La vie artistique de Picabia n’a rien d’un long fleuve tranquille. Sans cesse, il cherche le renouvellement si ce n’est la rupture. Impressionnisme, fauvisme, cubisme, orphisme, membre de la section d’Or, chevalier Dada, velléités surréalistes avec ses Transparences, figuration réaliste dans les années de guerre, auteur de scandales écrits et dessinés, abstraction avec laquelle il renoue dans les dernières années… Il voyage aussi beaucoup, notamment à New York. Son énergie et sa force de renouvellement séduisent les américains dans les années 1910, avant de conquérir les français. Picabia fut en effet précocement célébré par les acteurs culturels new-yorkais en tant que porte-parole de l’avant-garde européenne. Un siècle plus tard, l’oeuvre de Picabia fait toujours sensation à New York. Une passionnante rétrospective lui était d’ailleurs consacrée au MoMA il y a deux ans (novembre 2016-mars 2017) avec des oeuvres provenant majoritairement de collections américaines.

Picabia eut plus de difficulté à percer le marché français… Trop déstabilisant ! En 1921, le jury du Salon des Indépendants refuse d’exposer L’œil cacodylate, un condensé de signatures et de commentaires apposés sur la toile. A la critique selon laquelle ce tableau n’en est pas un, Picabia rétorque « mon tableau qui est encadré, fait pour être accroché au mur et regardé, ne peut être qu’un tableau». Si L’œil cacodylate n’a pas convaincu d’emblée, il se trouve aujourd’hui accroché à un bien prestigieux mur, dans les collections permanentes du Centre Pompidou…

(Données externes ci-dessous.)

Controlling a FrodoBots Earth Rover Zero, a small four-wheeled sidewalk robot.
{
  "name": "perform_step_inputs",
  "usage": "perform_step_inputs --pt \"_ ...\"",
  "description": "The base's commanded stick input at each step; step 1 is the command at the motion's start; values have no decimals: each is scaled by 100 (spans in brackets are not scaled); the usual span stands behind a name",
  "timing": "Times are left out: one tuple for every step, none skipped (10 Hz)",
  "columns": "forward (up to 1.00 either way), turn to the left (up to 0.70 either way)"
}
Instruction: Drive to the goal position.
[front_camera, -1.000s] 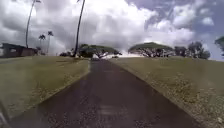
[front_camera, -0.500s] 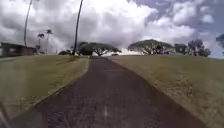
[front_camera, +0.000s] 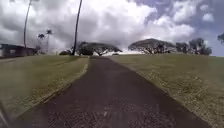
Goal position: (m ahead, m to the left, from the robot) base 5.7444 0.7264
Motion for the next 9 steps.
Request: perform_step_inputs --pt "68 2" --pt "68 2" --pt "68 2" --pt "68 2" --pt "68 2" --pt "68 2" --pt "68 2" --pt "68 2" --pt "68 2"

Aujourd’hui, Paris dispute à New York les meilleures oeuvres et les américains gagnent du terrain. En 2000, les deux places de marché se tenaient au coude à coude, puis la part de marché française est passée de 30 à 20 % au bénéfice des États-Unis. Si New York est considérée comme plus attractive pour les œuvres « haut de gamme » (les plus chères), le marché français est plus intéressant en terme d’offre. Plus de la moitié des œuvres de Picabia vendues chaque année le sont en France. Plus courant que les toiles sur ce marché, les dessins peuvent constituer une belle entrée en matière pour un jeune collectionneur, avec des feuilles originales accessibles pour moins de 3 000 $. D’autres s’envolent à plus de 20 000 $, voire à plus de 100 000 $, si le sujet est un portrait d’Espagnole ou une Transparence. L’œuvre protéiforme de Picabia poursuit son chemin sur le marché international, avec une évolution des prix sans accrocs et une hausse de +393 % enregistrée entre 2000 et 2018.